Prompt >> Once the images are set aside, output the listing exactly as it stands.

Available data >>
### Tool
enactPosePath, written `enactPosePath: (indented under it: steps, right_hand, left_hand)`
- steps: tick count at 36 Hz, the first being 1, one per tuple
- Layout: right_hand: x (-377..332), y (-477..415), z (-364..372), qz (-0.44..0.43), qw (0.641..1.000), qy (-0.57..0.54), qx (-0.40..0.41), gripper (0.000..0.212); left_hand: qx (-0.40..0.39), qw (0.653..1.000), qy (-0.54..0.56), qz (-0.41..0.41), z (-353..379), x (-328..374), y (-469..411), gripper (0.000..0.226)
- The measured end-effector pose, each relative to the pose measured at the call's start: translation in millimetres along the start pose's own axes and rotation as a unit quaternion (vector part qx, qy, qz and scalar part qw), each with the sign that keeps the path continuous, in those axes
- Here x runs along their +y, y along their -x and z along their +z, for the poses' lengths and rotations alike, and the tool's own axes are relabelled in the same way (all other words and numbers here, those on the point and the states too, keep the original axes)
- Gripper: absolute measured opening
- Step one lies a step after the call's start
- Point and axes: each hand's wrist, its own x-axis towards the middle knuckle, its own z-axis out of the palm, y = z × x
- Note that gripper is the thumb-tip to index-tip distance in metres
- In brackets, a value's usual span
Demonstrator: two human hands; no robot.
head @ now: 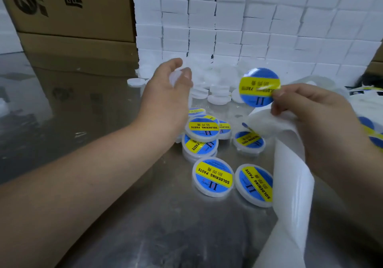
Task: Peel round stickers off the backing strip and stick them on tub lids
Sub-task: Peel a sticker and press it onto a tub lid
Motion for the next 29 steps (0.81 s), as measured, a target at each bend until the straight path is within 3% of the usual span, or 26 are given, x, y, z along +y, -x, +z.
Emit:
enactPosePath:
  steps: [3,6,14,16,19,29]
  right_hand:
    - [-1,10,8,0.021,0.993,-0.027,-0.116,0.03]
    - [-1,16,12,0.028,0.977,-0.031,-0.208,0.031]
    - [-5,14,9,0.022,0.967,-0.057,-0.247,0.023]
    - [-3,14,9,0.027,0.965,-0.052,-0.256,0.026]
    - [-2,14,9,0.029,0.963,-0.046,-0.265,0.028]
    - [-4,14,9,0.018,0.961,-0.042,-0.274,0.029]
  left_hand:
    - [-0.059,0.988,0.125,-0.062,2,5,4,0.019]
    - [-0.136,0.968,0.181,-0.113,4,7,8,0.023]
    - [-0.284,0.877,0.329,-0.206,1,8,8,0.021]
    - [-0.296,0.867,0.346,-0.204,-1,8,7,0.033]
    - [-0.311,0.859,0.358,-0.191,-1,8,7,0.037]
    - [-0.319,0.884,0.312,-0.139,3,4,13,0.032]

Answer to this task >>
### Tool
enactPosePath, written `enactPosePath: (indented under it: steps, right_hand, left_hand)`
- steps: tick count at 36 Hz, the first being 1, one per tuple
- Layout: right_hand: x (-377..332), y (-477..415), z (-364..372), qz (-0.44..0.43), qw (0.641..1.000), qy (-0.57..0.54), qx (-0.40..0.41), gripper (0.000..0.212); left_hand: qx (-0.40..0.39), qw (0.653..1.000), qy (-0.54..0.56), qz (-0.41..0.41), z (-353..379), x (-328..374), y (-469..411), gripper (0.000..0.226)
- The measured end-effector pose, each relative to the pose measured at the call's start: translation in millimetres along the start pose's own axes and rotation as a unit quaternion (vector part qx, qy, qz and scalar part qw), each with the sign that keeps the path continuous, in those axes
- Here x runs along their +y, y along their -x and z along their +z, for the poses' lengths and rotations alike, and the tool's own axes are relabelled in the same way (all other words and numbers here, those on the point and the states too, keep the original axes)
- Gripper: absolute measured opening
- Step one lies a step after the call's start
- Point and axes: each hand's wrist, its own x-axis towards the middle knuckle, its own z-axis out of the palm, y = z × x
- Note that gripper is the thumb-tip to index-tip distance in metres
- In brackets, a value's usual span
Demonstrator: two human hands; no robot.
head @ now: 
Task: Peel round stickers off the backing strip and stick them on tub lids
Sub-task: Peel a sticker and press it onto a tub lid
Motion for the next 29 steps (0.81 s), as measured, a target at each bend until the straight path is within 3% of the usual span, or 26 are given, x, y, z along +y, -x, +z.
Emit:
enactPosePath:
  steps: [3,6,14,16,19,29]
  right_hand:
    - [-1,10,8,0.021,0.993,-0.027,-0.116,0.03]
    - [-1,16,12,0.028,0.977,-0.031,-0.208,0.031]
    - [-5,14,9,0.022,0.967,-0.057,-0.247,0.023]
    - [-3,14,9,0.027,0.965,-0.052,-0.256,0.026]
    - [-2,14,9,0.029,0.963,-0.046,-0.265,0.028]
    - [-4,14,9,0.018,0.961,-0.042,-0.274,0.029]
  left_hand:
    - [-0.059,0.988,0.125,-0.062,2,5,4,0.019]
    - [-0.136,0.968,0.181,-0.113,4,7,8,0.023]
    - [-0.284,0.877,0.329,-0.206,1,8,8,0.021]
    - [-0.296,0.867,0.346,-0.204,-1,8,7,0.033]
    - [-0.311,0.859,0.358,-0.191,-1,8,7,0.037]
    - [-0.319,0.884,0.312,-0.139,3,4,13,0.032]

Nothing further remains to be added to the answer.